Les syndromes d’enclavement et de compression du nerf au niveau du coude comprennent le syndrome du tunnel ulnaire, le syndrome du tunnel radial, le syndrome du nerf interosseux postérieur, le syndrome du nerf interosseux antérieur et le syndrome de la pronation [49]. Le syndrome du nerf ulnaire est la neuropathie d’enclavement la plus courante du coude, et a plusieurs étiologies, y compris les sports de lancer, le tennis, et le volleyball [28]. Les blessures de traction du nerf ulnaire peuvent se produire secondairement à des forces de valgus dynamiques de lancement.
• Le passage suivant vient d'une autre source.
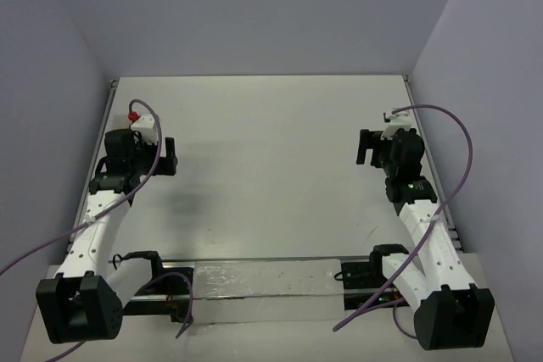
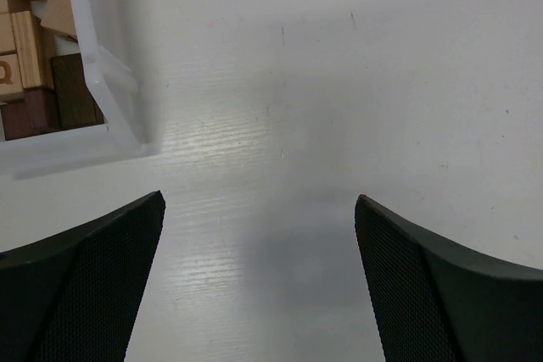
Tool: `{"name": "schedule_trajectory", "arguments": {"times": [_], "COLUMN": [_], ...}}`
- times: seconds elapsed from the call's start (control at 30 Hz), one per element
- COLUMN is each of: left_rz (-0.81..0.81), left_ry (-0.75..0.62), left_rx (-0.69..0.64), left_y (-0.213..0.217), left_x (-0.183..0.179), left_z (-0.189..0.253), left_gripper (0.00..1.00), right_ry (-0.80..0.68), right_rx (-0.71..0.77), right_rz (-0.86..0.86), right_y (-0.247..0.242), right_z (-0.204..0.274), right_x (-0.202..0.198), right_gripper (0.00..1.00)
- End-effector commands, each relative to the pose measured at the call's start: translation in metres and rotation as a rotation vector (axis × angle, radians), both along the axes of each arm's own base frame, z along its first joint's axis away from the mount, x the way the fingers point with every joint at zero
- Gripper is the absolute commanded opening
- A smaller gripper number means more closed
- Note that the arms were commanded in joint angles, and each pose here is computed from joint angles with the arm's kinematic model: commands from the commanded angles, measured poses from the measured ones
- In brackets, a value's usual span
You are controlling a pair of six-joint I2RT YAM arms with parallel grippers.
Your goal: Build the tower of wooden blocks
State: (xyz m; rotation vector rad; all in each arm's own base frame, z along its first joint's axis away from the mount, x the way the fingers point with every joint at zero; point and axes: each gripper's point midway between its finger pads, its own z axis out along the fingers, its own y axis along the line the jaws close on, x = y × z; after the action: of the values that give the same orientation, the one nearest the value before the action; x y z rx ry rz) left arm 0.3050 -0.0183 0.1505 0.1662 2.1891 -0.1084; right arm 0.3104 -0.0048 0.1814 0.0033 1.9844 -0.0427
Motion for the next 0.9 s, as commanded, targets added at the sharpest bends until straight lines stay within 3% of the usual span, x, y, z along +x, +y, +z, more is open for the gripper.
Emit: {"name": "schedule_trajectory", "arguments": {"times": [0.0,0.27,0.57,0.87], "left_rz": [0.003,0.023,0.143,0.263], "left_ry": [-0.078,-0.084,-0.011,0.157], "left_rx": [0.016,0.003,-0.047,-0.123], "left_y": [0.002,0.002,0.018,0.064], "left_x": [0.011,0.021,0.061,0.087], "left_z": [0.021,0.042,0.066,0.035], "left_gripper": [0.99,0.97,0.9,0.81], "right_ry": [-0.061,-0.047,-0.006,0.028], "right_rx": [0.001,0.001,-0.001,-0.008], "right_rz": [0.0,-0.013,-0.028,-0.043], "right_y": [0.001,0.0,-0.003,-0.005], "right_z": [0.016,0.012,0.003,-0.004], "right_x": [0.006,0.008,0.011,0.013], "right_gripper": [1.0,1.0,1.0,1.0]}}
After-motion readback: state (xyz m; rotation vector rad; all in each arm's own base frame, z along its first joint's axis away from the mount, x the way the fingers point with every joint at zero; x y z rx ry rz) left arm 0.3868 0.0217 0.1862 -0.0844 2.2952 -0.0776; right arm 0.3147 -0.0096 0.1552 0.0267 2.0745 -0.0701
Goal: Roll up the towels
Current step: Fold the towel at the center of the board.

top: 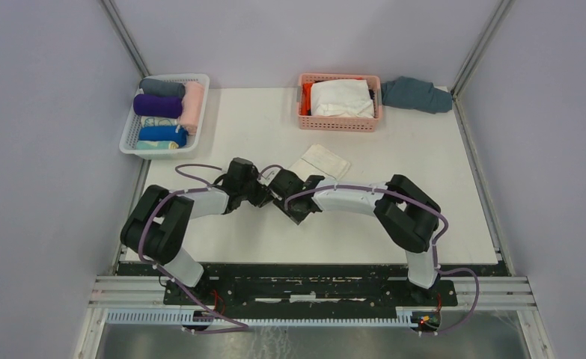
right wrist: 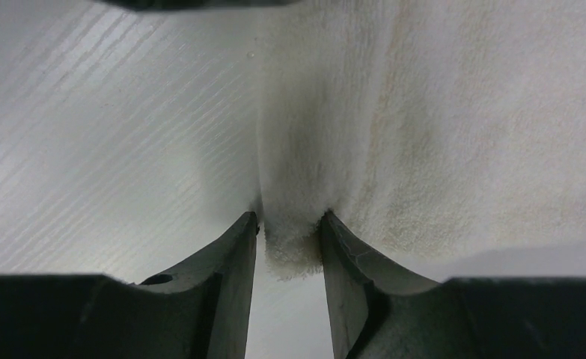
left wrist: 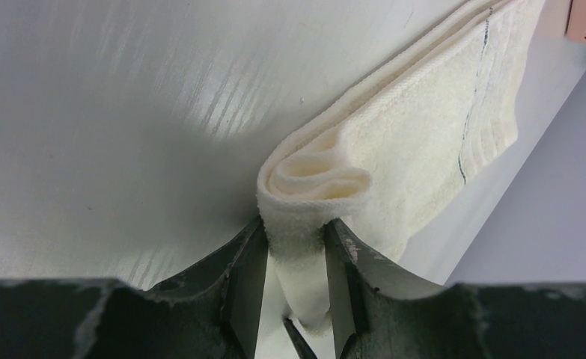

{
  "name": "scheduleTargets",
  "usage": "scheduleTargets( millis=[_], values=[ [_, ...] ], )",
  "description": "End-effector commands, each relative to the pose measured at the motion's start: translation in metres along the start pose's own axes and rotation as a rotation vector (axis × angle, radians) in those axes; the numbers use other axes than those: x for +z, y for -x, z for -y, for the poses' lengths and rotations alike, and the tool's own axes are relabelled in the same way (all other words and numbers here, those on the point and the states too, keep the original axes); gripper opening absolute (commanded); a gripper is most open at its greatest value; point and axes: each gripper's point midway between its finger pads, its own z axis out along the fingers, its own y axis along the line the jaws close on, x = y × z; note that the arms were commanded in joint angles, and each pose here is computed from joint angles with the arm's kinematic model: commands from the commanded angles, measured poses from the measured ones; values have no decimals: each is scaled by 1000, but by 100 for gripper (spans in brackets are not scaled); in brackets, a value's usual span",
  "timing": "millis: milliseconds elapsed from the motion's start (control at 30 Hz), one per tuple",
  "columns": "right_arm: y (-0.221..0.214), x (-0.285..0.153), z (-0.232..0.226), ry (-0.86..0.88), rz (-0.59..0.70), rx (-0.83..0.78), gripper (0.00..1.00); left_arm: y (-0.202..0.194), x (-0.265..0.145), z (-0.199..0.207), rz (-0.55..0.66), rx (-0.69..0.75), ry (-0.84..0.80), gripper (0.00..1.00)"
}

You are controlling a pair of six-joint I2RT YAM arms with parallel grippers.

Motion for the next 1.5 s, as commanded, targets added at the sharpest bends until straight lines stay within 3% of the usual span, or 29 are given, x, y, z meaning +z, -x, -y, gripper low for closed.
scheduleTargets(
  millis=[0, 167, 300, 467, 667, 900, 1267, 1467],
  values=[
    [-49, 26, 14, -88, -186, -23, 41, -15, 2, -85, -24, 63, 294, 42],
    [-47, 16, -2, -16, -194, -31, 15, -12, -13, -86, 9, 64, 296, 39],
    [-30, -10, -43, 211, -102, -4, 1, -12, -34, -89, 31, 85, 306, 38],
    [-12, -35, -80, 448, -1, 42, 1, -5, -68, -87, 99, 107, 290, 42],
    [-2, -37, -93, 597, 32, 116, 1, -4, -86, -67, 108, 120, 214, 58],
    [6, -41, -87, 836, 75, 318, 1, -6, -100, -50, 102, 107, 149, 74],
    [7, -34, -81, 1016, 56, 472, 0, -10, -92, -22, 54, 87, 49, 75],
    [8, -34, -79, 1054, 50, 489, 1, 0, -78, -21, 76, 91, 84, 71]
  ],
)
La compression du nerf ulnaire dans le tunnel ulnaire peut se produire secondairement à un traumatisme direct, à des contraintes répétitives ou au remplacement du retinaculum recouvrant, avec un muscle anconé anormal, ce qui se retrouve dans 11% de la population [5,10,50].
 
 
Conclusion
 
L’imagerie joue un rôle important dans l’évaluation des athlètes présentant des traumatismes des tissus mous ou osseux. Les tendinopathies et les déchirures du tendon de l’extenseur des doigts survenant chez les joueurs de tennis sont bien plus communes que les blessures impliquant les fléchisseurs  - pronateurs chez les golfeurs et les lanceurs.